Le baril de pétrole retombe de 5%

Le baril de pétrole retombe de 5%
pétrole brut raffinerie

Boursier.com, publié le lundi 23 mars 2020 à 10h20

Les cours du brut retombent en ce début de semaine avec un baril de Brent de la mer du Nord, la référence mondiale, qui trébuche de 5,3% à 25,5 dollars, au plus bas depuis 2003. Le WTI (échéance mai) se montre un peu plus résistant (-1% à 22,4$) sur le Nymex après l'expiration du contrat d'échéance avril vendredi. Ce dernier a fondu de 29% la semaine passée, soit sa plus forte chute depuis 1991 ! Les deux références ont vu leur cours diviser par plus de deux par rapport au début de l'année, subissant le double effet de l'effondrement de la demande de pétrole dû à la propagation du coronavirus, et de la fin de l'accord Opep+ qui permettait de soutenir les cours depuis 2016...

Les démocrates s'opposent à l'énorme plan de relance

Les élus démocrates du Sénat aux Etats-Unis ont bloqué dimanche un projet de loi qui aurait permis d'injecter près de 2.000 milliards de dollars dans l'économie américaine dans le cadre de programmes destinés à aider les entreprises affectées par le coronavirus et les salariés qui ont perdu leur emploi. Des mesures trop axées sur les entreprises au détriment des travailleurs, selon les démocrates. D'importants plans de soutien restent probables mais pourraient prendre plus de temps que prévu pour être mis en place compte tenu des différends entre les deux partis.

Un éventuel accord entre l'OPEP et le Texas fait pschitt

Les espoirs d'accord sur une baisse de la production entre l'OPEP et le Texas suite à l'invitation de Ryan Sitton, commissaire des chemins de fer du Texas, à la prochaine réunion du cartel se sont rapidement évaporés après que son appel eut été fortement critiqué par les régulateurs et les foreurs. "Le pétrole pourrait atteindre 10 à 15 dollars le baril très rapidement" si l'OPEP et le Texas ne parviennent pas à un accord, estime Stephen Innes, analyste chez AxiCorps. "Tous les négociants ayant la capacité de stocker du pétrole sont probablement en train de lever la main, en regardant le contango" (ndlr : les prix à long terme sont plus élevés que les prix spots).

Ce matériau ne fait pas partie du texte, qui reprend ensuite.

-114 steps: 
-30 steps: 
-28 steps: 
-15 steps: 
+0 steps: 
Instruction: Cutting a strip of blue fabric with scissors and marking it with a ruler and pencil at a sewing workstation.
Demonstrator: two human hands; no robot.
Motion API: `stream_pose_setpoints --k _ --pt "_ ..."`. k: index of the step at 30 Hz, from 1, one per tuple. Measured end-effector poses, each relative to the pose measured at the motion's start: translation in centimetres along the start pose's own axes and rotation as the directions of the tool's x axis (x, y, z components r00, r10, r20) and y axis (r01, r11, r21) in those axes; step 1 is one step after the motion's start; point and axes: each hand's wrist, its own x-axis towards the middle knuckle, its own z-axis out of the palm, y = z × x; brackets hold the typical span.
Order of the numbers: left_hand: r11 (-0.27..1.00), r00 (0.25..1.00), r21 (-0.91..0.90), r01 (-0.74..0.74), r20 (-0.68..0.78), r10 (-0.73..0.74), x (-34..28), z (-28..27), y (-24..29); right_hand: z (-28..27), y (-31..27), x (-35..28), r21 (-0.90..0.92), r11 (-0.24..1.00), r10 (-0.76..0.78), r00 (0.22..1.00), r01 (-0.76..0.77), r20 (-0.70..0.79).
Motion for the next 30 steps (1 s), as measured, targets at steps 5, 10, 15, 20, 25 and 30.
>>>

La Russie doit faire le point dans la journée

Fortement pénalisée par la chute des cours de l'or noir, la Russie devrait faire le point avec les principales sociétés productrices du pays dans la journée. Selon les sources de 'Bloomberg', le ministre russe de l'énergie, Alexander Novak, doit rencontrer les dirigeants des principales compagnies pétrolières russes. "L'économie de quelqu'un souffre toujours des prix bas ou élevés du pétrole", a indiqué la semaine passée le porte-parole du Kremlin, Dmitry Peskovsaid. "De nombreuses entreprises en souffrent aujourd'hui, y compris les producteurs d'huile de schiste aux États-Unis". La Russie est toujours prête à parler, "surtout dans des moments aussi dramatiques".

Plus de place pour stocker le kérosène

En outre, compte tenu de la chute de la demande, notamment dans le secteur aérien, le manque d'endroits pour stocker le kérosène commencerait à se faire sentir. Selon le cabinet JBC Energy GmbH, environ 20% des capacités de stockage terrestre seraient encore disponibles, soit près de 50 millions de barils. Et la situation risque de s'aggraver dans les semaines et les mois à venir, à moins que les raffineries ne prennent des mesures drastiques pour réduire leur production.